Froma Harrop’s column in the Spokesman (“Preventive care doesn’t save money,” July 18) is an intelligent commentary on an aspect of medicine too often ignored. Preventive care is good, but keeping a septuagenarian alive till age 90, or even 80, is expensive.
As an elderly recipient of heart surgery, I know hospitals cost a lot. Though glad for extra years of life, I realize senior citizens have a personal responsibility to keep costs down. I visit doctors sparingly, take generic medicines and learn to live with arthritis and macular degeneration. Disciplined exercise at home and sensible eating habits cost less than physiotherapy and diet foods. I update my living will about what not to do in prolonging unacceptable disability. — Keith Dahlberg, M.D., Kellogg (Full letter here.)

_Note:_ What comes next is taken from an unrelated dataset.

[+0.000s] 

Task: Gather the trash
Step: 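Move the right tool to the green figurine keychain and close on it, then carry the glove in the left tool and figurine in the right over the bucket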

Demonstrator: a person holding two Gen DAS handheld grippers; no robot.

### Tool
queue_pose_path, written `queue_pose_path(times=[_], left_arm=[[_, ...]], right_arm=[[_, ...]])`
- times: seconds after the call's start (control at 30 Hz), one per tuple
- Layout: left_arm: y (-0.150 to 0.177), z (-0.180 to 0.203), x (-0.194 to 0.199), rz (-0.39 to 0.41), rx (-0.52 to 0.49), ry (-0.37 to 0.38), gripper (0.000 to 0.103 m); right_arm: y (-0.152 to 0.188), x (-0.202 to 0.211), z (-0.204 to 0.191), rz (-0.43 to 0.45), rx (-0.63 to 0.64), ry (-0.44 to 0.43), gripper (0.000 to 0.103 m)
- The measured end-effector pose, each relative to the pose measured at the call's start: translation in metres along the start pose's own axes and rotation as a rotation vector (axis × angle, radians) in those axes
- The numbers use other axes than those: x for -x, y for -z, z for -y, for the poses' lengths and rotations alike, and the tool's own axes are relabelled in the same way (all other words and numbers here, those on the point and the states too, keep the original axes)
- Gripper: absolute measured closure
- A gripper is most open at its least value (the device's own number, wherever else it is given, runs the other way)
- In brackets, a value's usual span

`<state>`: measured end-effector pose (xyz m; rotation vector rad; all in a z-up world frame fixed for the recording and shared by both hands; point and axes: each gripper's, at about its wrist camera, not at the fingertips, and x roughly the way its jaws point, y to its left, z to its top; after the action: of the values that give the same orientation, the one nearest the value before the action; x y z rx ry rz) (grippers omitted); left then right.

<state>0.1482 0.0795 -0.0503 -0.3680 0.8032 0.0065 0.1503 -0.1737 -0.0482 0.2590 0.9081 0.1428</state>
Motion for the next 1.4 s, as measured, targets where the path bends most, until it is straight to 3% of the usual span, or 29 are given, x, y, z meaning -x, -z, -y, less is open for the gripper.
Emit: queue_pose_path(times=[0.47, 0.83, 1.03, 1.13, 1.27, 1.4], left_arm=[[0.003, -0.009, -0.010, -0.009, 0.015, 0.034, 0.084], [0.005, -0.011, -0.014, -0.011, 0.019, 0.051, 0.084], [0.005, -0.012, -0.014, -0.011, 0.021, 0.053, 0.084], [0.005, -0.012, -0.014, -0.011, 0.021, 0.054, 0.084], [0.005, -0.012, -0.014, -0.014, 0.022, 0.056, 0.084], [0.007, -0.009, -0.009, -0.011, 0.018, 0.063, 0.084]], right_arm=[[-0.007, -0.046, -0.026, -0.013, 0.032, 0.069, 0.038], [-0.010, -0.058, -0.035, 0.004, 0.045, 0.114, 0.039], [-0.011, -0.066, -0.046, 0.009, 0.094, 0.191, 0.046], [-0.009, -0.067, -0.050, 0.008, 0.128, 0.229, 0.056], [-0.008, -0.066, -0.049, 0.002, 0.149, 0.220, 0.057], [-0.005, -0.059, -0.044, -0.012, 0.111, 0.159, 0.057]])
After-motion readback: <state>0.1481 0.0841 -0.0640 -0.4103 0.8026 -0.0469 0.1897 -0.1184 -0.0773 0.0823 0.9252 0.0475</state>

While Harrop and Dahlberg are correct in their facts — living longer does end up costing more — I wonder if that fact can be talked about merely as a fact that must be dealt with in addressing health care costs. To me, it seems like the conversation would naturally and quickly devolve into pressuring people to die sooner, especially when their age brings on expensive disabilities.
Sometimes, as Dahlberg points out, personal wellness measures can reduce costs and living wills can prevent expensive “extraordinary measures,” but individuals can still become highly functioning but costly patients through no fault of their own. Can health care reform be talked about without “going there”?